Luthiers · Estambul, Turquía
Ali Riza Acar
Maestro Artesano de Instrumentos de Viento
Maestro de instrumentos de viento turcos y anatolios con sede en Estambul — kaval, mey, duduk, zurna, ney — con cinco décadas de oficio.
Nacido en la tradición de instrumentos de viento de Estambul, Ali Riza Acar ha dedicado aproximadamente cinco décadas a dar forma a la familia de instrumentos de viento anatolios y turcos — kaval, mey, duduk, zurna y ney — en instrumentos que respiran con la precisión de un intérprete que ha conocido cada forma desde su infancia. Su taller, ubicado en el distrito de artesanos de Estambul, suministra a los intérpretes de viento de toda Turquía y más allá, y su nombre surge consistentemente en el pequeño círculo de fabricantes cuyo trabajo pasa tanto por repertorios ceremoniales como por grabaciones íntimas en solitario.
Ali Riza es hijo de Düdükçü Nuri — «Nuri el fabricante de tubos» — un artesano cuyo apodo registra una vida dedicada a los instrumentos de viento. La artesanía de los instrumentos de viento anatolios se transmite de padre a hijo en una tradición donde la conformación de un solo kaval implica juicios que no están registrados manualmente: la calidez de la madera bajo la mano, la resistencia del aire en cada orificio para los dedos, los ajustes a escala milimétrica que separan un instrumento afinable de uno rígido. El aprendizaje de Ali Riza comenzó en el taller de su padre y ha dado forma a lo que ahora es una práctica de cincuenta años, documentada en el reportaje de televisión turca İstanbul’un Zanaatkarları — Kaval Ustası Ali Rıza Acar, donde se le identifica como Ağaca nefes veren usta — «el maestro que da vida a la madera».
A través de sus cinco instrumentos, la lógica acústica cambia drásticamente. El kaval se toca soplando por el borde — el sonido emerge de los labios del intérprete a través de un borde afilado, sin caña — y exige una precisión en el orificio interno que varía por un cabello de distancia entre los modelos destinados a las tierras altas anatolias y aquellos construidos para repertorios de sema sufí. El mey y el duduk son tubos cilíndricos de doble lengüeta cuyo sonido está moldeado tanto por la caña como por el cuerpo, con los tonos sostenidos y melancólicos del duduk que requieren un perfil de orificio específico armenio-caucásico que Ali Riza ha construido a lo largo de décadas. El zurna es más ruidoso, de orificio cónico, ceremonial — históricamente el compañero al aire libre de los tambores davul. El ney también se toca soplando por el borde, sin caña, como el kaval, y lleva la voz más introspectiva de la tradición devocional sufí. Cinco instrumentos, cinco geometrías diferentes; la reputación de Ali Riza descansa en su capacidad para abarcar las cinco disciplinas dentro de un solo taller, un generalismo raro incluso dentro de la escena de fabricantes de Estambul.

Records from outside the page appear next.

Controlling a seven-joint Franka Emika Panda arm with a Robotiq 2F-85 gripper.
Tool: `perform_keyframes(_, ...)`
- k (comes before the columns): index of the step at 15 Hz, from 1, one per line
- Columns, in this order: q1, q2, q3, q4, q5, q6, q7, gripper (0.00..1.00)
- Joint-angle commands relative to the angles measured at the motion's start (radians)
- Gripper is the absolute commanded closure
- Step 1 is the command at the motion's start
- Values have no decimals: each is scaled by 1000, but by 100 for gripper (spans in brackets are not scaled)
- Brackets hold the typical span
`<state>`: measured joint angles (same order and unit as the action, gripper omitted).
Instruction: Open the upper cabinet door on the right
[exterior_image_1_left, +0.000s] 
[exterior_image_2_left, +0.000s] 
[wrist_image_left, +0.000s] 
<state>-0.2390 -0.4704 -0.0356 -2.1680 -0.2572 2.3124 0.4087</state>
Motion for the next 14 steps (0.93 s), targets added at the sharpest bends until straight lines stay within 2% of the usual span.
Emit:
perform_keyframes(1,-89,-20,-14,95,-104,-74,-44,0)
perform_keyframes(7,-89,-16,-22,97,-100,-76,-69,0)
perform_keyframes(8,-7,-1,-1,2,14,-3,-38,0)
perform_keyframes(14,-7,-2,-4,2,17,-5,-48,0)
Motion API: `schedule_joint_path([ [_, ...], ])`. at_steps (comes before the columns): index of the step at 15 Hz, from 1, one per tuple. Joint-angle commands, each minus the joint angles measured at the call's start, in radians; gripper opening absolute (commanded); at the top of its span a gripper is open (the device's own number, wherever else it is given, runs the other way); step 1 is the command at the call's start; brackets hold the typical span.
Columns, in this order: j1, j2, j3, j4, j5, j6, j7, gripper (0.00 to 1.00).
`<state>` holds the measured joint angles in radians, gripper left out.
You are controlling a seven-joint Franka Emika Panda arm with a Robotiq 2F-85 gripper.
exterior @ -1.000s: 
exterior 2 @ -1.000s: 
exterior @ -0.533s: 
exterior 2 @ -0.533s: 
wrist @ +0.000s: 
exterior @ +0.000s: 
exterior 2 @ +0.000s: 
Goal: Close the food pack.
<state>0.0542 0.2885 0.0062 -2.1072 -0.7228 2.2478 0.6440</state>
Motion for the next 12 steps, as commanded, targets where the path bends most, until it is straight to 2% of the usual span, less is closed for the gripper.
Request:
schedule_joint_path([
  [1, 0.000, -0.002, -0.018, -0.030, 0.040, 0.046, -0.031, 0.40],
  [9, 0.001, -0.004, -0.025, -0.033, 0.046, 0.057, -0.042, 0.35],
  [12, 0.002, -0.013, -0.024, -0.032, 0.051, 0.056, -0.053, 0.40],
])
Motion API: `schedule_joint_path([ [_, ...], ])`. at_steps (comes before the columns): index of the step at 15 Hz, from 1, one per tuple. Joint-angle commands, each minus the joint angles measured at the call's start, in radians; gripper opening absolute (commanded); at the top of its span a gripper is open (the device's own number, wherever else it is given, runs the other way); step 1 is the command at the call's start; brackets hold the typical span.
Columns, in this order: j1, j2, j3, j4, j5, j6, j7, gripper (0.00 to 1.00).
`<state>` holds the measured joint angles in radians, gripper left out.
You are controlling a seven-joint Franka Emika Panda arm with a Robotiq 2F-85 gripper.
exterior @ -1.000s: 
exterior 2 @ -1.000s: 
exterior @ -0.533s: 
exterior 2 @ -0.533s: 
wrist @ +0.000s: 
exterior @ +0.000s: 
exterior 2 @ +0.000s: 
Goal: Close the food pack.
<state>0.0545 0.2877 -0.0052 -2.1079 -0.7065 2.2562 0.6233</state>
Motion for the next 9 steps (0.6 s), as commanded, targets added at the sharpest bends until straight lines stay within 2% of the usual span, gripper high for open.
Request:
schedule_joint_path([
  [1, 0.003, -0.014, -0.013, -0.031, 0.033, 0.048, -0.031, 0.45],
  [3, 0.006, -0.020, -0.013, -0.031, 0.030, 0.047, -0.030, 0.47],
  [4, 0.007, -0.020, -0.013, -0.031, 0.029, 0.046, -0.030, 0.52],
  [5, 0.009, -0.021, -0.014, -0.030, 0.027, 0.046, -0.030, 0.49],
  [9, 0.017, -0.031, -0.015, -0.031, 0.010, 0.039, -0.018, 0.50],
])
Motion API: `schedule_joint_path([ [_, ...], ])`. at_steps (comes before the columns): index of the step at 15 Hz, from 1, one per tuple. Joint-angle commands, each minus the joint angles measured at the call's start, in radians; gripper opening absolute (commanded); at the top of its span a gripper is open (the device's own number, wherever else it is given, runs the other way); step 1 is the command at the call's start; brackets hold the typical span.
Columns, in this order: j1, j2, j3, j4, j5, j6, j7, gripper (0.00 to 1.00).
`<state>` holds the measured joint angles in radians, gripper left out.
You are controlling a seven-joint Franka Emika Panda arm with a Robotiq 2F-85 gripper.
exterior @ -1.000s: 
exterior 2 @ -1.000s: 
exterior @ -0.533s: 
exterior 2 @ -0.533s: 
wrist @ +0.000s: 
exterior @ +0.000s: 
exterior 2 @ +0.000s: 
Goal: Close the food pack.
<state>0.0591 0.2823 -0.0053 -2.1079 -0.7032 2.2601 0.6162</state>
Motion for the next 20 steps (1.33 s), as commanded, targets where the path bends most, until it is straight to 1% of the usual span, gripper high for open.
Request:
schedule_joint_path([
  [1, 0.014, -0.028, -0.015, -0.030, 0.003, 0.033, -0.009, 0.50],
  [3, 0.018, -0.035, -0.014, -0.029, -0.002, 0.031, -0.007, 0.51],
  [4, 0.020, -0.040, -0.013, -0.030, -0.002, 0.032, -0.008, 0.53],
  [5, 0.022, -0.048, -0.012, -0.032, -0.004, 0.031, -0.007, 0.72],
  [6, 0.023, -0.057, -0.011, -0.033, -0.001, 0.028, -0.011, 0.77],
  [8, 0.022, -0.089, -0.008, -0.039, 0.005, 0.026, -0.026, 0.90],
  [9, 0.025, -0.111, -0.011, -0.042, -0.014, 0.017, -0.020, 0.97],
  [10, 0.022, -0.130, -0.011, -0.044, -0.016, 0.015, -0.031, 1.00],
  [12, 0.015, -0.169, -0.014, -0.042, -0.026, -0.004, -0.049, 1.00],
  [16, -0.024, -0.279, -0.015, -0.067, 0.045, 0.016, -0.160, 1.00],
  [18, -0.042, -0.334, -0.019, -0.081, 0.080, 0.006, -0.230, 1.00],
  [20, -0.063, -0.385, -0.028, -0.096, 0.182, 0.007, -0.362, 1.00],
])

La televisión nacional turca ha perfilado su práctica de cincuenta años en reportajes como Kanal 7’s «Ali Rıza Acar 50 Yıldır Kaval Üretiyor» — un reportaje sobre su carrera que rastrea sus métodos desde la selección de la madera en bruto hasta la perforación y afinación de los orificios. Las imágenes documentales muestran las herramientas del taller — un torno manual, escariadores de mano, calibradores de medición tradicionales — y el lento y paciente método que ha permanecido sin cambios a lo largo de las décadas. Sus instrumentos han viajado mucho más allá de Estambul a través de redes de minoristas, pero el taller en sí se ha mantenido como un espacio pequeño y tradicional.
Tapadum lleva los instrumentos de viento de Ali Riza Acar como parte de su selección de viento turco y anatolio, abordando la creciente percepción de que los compradores de estos instrumentos buscan cada vez más al fabricante nombrado en lugar de un producto genérico. Cada pieza de Ali Riza llega con las pequeñas variaciones que produce la fabricación a mano: una ligera asimetría en el corte de la embocadura, una firma personal en el perfil del orificio — y estas variaciones son ahora parte de lo que le da carácter al instrumento. Los intérpretes que desean el sonido grabado del patrimonio documental de Anatolia en sus propias manos encontrarán estos instrumentos como parte de una tradición viva y continua.